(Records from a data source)
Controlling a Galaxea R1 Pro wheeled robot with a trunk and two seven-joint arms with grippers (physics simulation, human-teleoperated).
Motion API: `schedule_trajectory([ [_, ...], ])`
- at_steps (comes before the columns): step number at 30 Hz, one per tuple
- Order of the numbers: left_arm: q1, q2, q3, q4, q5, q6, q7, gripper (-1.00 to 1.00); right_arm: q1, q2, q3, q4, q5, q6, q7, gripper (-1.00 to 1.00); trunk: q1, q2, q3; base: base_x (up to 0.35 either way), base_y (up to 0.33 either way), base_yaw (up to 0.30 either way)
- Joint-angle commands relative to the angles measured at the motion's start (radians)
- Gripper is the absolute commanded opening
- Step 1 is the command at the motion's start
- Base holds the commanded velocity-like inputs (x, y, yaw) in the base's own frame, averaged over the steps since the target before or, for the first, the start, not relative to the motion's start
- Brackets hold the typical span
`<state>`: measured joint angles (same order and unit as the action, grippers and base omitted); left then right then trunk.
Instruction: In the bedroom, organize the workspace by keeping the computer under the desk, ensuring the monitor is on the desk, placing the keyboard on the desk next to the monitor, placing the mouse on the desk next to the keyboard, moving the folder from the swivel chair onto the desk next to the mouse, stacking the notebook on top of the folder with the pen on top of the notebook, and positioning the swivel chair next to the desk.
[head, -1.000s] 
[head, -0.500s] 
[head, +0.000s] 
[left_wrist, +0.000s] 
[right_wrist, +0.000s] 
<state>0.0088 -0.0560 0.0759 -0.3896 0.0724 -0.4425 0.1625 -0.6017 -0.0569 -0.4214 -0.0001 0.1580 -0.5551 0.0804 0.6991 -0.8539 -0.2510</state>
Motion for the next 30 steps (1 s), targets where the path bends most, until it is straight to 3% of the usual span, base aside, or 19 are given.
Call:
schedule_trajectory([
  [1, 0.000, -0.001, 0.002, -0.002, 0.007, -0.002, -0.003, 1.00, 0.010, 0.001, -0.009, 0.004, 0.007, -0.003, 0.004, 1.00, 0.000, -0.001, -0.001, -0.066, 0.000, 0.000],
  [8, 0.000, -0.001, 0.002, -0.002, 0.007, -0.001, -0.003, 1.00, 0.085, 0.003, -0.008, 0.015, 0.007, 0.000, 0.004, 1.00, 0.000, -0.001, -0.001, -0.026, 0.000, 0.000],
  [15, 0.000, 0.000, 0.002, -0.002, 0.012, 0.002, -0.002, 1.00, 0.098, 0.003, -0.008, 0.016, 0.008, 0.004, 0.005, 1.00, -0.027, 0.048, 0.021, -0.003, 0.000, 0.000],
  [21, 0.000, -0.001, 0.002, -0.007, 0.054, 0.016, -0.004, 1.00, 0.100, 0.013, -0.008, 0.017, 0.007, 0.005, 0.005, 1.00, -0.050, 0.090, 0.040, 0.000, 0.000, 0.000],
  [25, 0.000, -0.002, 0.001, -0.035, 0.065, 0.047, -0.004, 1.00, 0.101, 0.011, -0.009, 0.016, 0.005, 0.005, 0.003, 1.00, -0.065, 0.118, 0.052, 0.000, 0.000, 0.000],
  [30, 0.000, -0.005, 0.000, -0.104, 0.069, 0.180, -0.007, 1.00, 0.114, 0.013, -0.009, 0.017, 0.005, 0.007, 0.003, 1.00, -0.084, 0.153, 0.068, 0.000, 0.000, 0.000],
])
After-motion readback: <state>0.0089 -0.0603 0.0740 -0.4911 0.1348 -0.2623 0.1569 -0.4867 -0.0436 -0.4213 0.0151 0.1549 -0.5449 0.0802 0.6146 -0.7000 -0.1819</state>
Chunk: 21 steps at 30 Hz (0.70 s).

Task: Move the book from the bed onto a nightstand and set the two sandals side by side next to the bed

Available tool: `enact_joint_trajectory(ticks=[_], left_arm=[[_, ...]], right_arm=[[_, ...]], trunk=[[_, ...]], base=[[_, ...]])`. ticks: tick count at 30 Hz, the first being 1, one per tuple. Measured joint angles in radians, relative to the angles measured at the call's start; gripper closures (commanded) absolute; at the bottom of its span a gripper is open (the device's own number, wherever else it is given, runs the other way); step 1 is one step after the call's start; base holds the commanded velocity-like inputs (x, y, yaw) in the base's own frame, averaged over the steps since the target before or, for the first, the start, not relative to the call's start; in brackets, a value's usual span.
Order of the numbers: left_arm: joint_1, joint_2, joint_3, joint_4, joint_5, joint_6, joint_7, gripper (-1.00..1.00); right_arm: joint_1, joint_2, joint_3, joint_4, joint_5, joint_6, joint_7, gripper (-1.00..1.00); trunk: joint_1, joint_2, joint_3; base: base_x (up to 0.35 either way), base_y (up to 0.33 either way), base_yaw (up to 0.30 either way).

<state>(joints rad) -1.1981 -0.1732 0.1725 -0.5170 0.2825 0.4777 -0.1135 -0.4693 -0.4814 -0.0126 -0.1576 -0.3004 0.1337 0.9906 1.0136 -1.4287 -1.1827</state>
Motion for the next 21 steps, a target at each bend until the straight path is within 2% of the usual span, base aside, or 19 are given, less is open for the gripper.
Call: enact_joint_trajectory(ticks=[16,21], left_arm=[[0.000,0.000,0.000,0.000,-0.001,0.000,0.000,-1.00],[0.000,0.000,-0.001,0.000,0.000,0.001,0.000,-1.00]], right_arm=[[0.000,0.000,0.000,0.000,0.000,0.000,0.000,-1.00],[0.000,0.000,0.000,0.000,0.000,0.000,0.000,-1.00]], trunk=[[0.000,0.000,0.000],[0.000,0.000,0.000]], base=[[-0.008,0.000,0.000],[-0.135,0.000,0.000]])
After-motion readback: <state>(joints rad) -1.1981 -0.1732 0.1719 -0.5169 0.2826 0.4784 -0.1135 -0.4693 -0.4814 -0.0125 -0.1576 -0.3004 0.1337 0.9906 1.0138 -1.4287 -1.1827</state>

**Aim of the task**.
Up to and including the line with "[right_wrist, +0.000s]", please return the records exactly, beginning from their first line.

**Completed task**.
Controlling a Galaxea R1 Pro wheeled robot with a trunk and two seven-joint arms with grippers (physics simulation, human-teleoperated).
Motion API: `schedule_trajectory([ [_, ...], ])`
- at_steps (comes before the columns): step number at 30 Hz, one per tuple
- Order of the numbers: left_arm: q1, q2, q3, q4, q5, q6, q7, gripper (-1.00 to 1.00); right_arm: q1, q2, q3, q4, q5, q6, q7, gripper (-1.00 to 1.00); trunk: q1, q2, q3; base: base_x (up to 0.35 either way), base_y (up to 0.33 either way), base_yaw (up to 0.30 either way)
- Joint-angle commands relative to the angles measured at the motion's start (radians)
- Gripper is the absolute commanded opening
- Step 1 is the command at the motion's start
- Base holds the commanded velocity-like inputs (x, y, yaw) in the base's own frame, averaged over the steps since the target before or, for the first, the start, not relative to the motion's start
- Brackets hold the typical span
`<state>`: measured joint angles (same order and unit as the action, grippers and base omitted); left then right then trunk.
Instruction: In the bedroom, organize the workspace by keeping the computer under the desk, ensuring the monitor is on the desk, placing the keyboard on the desk next to the monitor, placing the mouse on the desk next to the keyboard, moving the folder from the swivel chair onto the desk next to the mouse, stacking the notebook on top of the folder with the pen on top of the notebook, and positioning the swivel chair next to the desk.
[head, -1.000s] 
[head, -0.500s] 
[head, +0.000s] 
[left_wrist, +0.000s] 
[right_wrist, +0.000s] 

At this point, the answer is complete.